Jean-Marc Cerrone, better known by only his surname, may not roll off the tongues of fans of disco and early electronic dance music. However, his impact is vast as modern dance music may not have been possible without his music.

Cerrone - The Best of Cerrone ProductionsAn extensive compilation, The Best of Cerrone Productions, puts together the Italian-born French disco producer and drummer’s work on his own and with others.

The trance-like Supernature, a Billboard Dance/Disco number one and UK Top Ten hit, is an understandable opener.
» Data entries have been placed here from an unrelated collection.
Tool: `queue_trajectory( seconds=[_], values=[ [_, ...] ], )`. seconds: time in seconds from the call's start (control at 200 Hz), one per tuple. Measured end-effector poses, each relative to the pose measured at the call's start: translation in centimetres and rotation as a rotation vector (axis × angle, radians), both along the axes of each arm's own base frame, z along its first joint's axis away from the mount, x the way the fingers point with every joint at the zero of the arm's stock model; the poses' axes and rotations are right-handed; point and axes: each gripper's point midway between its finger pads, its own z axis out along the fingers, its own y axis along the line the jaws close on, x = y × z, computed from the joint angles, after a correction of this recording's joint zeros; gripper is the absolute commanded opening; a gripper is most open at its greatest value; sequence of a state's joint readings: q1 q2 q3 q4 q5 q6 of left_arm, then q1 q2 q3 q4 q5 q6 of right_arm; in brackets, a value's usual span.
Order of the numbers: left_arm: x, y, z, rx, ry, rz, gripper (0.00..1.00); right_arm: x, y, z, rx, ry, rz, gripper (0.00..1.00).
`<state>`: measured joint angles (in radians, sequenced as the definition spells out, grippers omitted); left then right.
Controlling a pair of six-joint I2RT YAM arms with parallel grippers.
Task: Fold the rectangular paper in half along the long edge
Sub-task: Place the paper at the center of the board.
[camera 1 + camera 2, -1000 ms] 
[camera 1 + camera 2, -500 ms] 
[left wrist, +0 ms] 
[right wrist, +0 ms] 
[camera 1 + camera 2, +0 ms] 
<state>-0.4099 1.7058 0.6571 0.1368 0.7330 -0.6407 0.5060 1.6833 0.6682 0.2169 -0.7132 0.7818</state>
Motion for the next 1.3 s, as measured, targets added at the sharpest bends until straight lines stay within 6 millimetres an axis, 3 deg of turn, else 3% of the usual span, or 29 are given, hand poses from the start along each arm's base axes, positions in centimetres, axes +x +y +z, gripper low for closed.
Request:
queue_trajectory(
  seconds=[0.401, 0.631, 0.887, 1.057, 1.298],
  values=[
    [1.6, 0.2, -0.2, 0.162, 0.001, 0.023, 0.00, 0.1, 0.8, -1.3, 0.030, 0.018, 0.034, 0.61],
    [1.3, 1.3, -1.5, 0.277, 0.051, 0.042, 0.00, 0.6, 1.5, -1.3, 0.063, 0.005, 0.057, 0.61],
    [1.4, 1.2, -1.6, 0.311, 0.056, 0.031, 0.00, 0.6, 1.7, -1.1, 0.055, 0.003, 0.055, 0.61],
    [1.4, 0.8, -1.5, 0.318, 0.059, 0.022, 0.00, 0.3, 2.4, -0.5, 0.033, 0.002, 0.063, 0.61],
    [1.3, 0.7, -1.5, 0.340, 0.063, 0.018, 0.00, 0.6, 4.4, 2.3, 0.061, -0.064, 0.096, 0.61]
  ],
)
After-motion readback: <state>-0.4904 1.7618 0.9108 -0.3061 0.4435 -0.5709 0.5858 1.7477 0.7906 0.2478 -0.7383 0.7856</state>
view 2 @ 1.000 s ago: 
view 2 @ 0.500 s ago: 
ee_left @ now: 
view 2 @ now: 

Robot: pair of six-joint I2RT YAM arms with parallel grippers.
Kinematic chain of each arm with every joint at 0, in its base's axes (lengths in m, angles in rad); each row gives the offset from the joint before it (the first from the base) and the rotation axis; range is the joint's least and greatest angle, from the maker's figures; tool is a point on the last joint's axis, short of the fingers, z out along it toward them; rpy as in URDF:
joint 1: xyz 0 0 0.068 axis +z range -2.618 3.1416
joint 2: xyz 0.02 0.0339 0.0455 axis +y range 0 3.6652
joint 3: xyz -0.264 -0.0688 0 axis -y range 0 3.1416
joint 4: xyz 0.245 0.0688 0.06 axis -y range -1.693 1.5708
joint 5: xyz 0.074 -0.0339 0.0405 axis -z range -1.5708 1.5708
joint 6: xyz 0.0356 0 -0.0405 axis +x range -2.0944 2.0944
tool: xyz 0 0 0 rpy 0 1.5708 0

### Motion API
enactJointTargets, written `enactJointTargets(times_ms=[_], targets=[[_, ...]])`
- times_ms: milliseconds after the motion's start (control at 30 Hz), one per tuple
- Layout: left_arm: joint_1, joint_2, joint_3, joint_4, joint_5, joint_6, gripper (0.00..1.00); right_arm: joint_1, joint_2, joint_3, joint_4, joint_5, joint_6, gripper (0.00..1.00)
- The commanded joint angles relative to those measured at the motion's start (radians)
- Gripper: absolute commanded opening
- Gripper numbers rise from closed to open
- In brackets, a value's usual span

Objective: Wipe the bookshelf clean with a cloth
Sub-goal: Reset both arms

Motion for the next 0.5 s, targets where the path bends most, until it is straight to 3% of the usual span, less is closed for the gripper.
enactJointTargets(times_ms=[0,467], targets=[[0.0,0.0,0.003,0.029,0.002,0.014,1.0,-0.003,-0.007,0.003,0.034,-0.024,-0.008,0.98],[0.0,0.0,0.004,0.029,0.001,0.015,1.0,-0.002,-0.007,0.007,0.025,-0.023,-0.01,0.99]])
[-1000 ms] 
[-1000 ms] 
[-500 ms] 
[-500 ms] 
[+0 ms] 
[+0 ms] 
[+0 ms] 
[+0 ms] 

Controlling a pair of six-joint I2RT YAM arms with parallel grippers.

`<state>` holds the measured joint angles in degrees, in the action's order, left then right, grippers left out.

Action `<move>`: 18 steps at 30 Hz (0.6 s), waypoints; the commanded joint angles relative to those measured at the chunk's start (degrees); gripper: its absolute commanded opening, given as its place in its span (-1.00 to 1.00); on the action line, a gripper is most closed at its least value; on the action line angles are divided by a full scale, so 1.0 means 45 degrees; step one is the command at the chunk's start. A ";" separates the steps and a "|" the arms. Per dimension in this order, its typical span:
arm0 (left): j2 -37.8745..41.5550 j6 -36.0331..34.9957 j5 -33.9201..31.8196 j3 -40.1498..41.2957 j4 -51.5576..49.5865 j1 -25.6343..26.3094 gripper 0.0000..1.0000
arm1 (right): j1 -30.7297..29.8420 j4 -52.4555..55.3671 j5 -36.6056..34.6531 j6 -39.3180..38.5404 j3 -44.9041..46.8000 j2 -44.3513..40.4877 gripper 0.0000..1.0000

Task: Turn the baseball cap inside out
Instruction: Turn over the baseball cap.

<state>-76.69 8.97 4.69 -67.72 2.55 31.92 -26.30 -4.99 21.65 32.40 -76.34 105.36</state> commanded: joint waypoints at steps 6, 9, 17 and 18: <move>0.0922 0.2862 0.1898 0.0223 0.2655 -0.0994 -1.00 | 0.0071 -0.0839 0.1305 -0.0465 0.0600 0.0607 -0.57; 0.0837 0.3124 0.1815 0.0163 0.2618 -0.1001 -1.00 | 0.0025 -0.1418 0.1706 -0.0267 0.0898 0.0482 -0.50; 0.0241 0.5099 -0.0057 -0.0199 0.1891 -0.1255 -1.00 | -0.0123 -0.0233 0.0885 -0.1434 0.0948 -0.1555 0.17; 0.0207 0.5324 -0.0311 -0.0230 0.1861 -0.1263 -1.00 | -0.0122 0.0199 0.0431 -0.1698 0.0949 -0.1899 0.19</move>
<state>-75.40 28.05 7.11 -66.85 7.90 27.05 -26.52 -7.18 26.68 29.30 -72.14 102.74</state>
It continues to captivate with its hypnotic, sinister synths and hidden environmental message. It is further proof that 1977 is a watershed year in popular music, as this track came out at the same time as the equally memorable Giorgio Moroder-produced I Feel Love by Donna Summer.

Cerrone’s output was released amongst the hedonistic 1970s, as evident by the sensual backing tracks and simulated moans on tracks like Love In C Minor, Cerrone’s Paradise and Midnite Lady destined to cause uncomfortable listening. Classier moments exist on the sumptuous, island-like Music of Life and the cooking Cristal La nuit pour nous.

The camp factor is on high, with dramatic vocal delivery and sweeping strings galore on tracks like You are the One. Look for Love may have inspired Better the Devil You Know with its breathiness, corny disco drums and fantastical feel. Striptease (with Brigade Mondaine) has a sci-fi, intergalactic vibe with its outer-worldly synth bass. Got to Have Lovin’, a collaboration with fellow disco producer Don Ray and their band Kongas, mixes primitive 1970s synths and real brass, charging ahead with the urgency of tracks of that era like Boogie Wonderland.

There are questionable covers like one pointless thumping of The House of the Rising Sun and Africanism, which strips all of Steve Winwood’s soul from a lifeless rendering of Gimme Some Lovin. However, an updated version of Supernature featuring the Shoes and Gossip’s Beth Ditto is a sonic and vocal delight.

Cerrone’s influence on later dance artists is obvious on the grittier Rocket in the Pocket, where a funkier section may have inspired Chic extraordinaire Nile Rodgers’ production on Duran Duran’s Notorious single. Panic evokes a bit of new wave, and listeners can almost hear touches of that same band’s Girls on Film here and there.

Calmer, instrumental moments exist on the oriental-sounding, meditative Secte de Marrakech (suite), he unfortunately unmemorable Générique Fin, Soumission and the effortless In the Smoke.

Cerrone’s music may have seemed really uncool after the ‘disco sucks’ backlash of the late 1970s. The Best of Cerrone Productions runs a tad long (and even misses a few tracks), but is proof that electronic dance music artists since then have been inspired by Cerrone in some way or another.